Pour de vrai, c’est le nom du premier album d’Ichon. Une manière pour le rappeur-chanteur parisien, membre de Bon Gamin (Loveni, Myth Syzer), de souligner la sincérité et l’authenticité dont il fait preuve derrière le micro. Aux grands discours, Ichon préfère donc l’introspection, les morceaux cathartiques à travers lesquels il semble vouloir faire le point : sur son quotidien, sur ses sentiments, sur son rapport à la vie et sur ses jeunes années, marquées par des rides entre potes, un goût prononcé par les vêtements féminins et les souvenirs heureux de ces étés passés en colonies de vacances. 

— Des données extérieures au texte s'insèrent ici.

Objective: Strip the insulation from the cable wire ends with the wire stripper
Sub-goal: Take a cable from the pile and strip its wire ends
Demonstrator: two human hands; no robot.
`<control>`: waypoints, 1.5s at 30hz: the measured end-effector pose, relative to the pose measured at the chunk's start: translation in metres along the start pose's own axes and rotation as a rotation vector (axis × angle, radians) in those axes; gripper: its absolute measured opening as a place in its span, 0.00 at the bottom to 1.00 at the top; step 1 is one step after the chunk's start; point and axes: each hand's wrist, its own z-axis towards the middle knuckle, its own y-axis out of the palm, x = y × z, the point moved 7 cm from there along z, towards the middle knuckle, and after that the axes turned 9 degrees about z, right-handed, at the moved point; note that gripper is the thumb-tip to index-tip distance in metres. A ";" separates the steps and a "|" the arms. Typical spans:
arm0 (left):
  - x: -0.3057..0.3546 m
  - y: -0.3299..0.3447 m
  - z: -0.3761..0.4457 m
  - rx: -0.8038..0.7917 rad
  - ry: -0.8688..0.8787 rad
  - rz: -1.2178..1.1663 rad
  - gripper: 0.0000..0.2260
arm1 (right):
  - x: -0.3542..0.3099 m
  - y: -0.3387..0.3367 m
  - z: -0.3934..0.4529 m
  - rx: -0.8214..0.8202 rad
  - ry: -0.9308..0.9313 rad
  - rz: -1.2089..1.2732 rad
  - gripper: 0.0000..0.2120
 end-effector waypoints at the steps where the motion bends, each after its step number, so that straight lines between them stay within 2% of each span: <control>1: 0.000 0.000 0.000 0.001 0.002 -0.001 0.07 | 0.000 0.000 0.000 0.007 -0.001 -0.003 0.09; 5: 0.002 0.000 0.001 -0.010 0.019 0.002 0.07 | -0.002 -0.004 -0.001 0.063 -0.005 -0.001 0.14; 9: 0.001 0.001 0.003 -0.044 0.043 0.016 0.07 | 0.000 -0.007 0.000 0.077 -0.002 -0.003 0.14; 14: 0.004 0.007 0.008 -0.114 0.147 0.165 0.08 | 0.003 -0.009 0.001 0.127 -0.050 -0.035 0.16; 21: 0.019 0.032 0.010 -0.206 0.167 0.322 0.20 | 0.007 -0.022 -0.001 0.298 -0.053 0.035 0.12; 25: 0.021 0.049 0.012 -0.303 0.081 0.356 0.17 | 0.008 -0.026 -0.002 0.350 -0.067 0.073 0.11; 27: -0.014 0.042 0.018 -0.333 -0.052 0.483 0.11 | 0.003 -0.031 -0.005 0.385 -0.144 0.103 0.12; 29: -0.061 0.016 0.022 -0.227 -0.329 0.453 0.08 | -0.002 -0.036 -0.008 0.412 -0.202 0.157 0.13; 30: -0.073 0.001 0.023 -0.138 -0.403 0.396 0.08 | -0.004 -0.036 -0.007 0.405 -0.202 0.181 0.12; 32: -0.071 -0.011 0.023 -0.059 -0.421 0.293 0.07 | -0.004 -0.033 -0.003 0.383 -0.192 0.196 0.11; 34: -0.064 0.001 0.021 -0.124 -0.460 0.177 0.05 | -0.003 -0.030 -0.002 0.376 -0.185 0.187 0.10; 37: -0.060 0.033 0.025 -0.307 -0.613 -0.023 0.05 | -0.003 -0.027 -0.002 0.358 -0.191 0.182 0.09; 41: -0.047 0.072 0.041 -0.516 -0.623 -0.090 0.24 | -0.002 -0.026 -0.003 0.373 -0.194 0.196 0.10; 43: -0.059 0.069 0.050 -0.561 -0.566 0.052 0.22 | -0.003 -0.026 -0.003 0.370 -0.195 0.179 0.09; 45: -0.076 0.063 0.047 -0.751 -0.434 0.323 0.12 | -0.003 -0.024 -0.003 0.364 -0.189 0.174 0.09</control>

« Il y a quelques semaines, ma mère m’a montré cette photo en me disant, tout sourire : “Regarde Yann, tu t’habillais déjà en fille !”. Ça m’a fait rire… Surtout, ça m’a rappelé ces vacances : petit, je partais systématiquement en colo. Mes parents travaillaient beaucoup, ils tiennent tous les deux un resto et les billets coûtaient chers, surtout pour une famille nombreuse. En fin de compte, grâce aux colonies de vacances, j’ai dû faire plus d’activités et découvrir plus de choses que mes parents, c’est fou. En tout cas, là, on est en 2003, l’été de mes 13 ans. On était à Palavas-les-Flots, près de Montpellier, et c’est sans doute la première fois que j’ai menti à mes potes pour qu’ils croient que j’avais déjà couché avec une fille - c’est l’été de mon faux dépucelage, en quelque sorte.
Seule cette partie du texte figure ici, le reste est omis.